_WHAT TO PRODUCE_
Please return the listing exactly as written, but without its pictures.

_GIVEN DATA_
-=-=-=-=-
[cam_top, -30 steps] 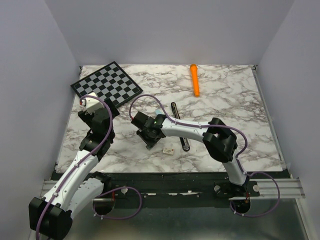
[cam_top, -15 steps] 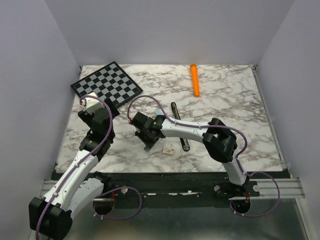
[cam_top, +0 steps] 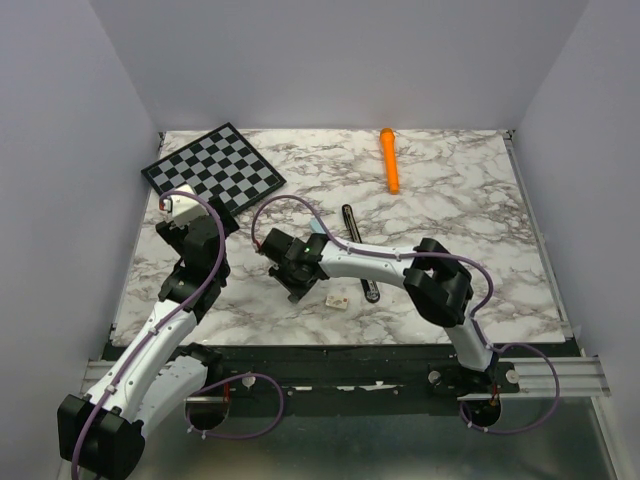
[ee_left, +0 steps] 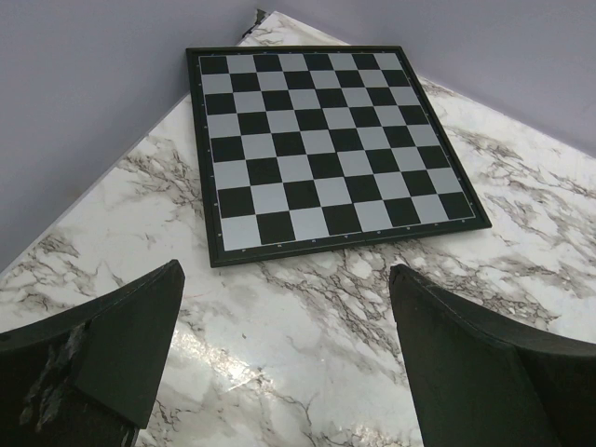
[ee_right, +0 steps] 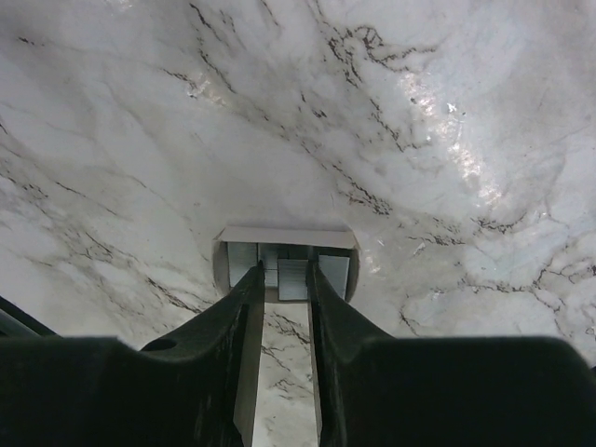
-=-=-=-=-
_TASK SOLUTION_
[cam_top, -30 steps] 
[cam_top, -15 steps] 
[cam_top, +0 steps] 
[ee_left, +0 steps] 
[ee_right, +0 steps] 

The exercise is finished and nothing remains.